» **What to work on**:
Would you output, exactly as written, the line with "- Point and" and all lines after it to the end of the data below, and no others?

□ □ □

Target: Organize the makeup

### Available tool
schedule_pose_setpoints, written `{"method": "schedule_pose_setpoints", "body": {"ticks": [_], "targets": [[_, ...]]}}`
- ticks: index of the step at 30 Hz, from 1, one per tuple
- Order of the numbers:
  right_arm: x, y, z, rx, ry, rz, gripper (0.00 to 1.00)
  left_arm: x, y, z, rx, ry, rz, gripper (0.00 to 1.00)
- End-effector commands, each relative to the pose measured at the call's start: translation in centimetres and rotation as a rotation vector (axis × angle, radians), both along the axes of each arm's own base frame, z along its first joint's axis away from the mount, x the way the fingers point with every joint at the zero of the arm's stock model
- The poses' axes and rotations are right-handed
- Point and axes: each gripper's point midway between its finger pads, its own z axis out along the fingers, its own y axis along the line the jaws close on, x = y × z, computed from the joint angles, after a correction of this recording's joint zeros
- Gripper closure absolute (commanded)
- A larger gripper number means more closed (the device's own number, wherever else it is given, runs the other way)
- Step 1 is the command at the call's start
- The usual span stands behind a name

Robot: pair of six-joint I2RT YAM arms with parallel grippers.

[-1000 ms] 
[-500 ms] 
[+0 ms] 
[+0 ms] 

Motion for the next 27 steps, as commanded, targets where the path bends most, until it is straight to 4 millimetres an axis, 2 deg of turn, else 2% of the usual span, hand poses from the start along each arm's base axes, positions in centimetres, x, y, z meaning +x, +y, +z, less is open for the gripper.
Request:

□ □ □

» **Answer space**:
- Point and axes: each gripper's point midway between its finger pads, its own z axis out along the fingers, its own y axis along the line the jaws close on, x = y × z, computed from the joint angles, after a correction of this recording's joint zeros
- Gripper closure absolute (commanded)
- A larger gripper number means more closed (the device's own number, wherever else it is given, runs the other way)
- Step 1 is the command at the call's start
- The usual span stands behind a name

Robot: pair of six-joint I2RT YAM arms with parallel grippers.

[-1000 ms] 
[-500 ms] 
[+0 ms] 
[+0 ms] 

Motion for the next 27 steps, as commanded, targets where the path bends most, until it is straight to 4 millimetres an axis, 2 deg of turn, else 2% of the usual span, hand poses from the start along each arm's base axes, positions in centimetres, x, y, z meaning +x, +y, +z, less is open for the gripper.
Request:

The answer given is complete as it stands.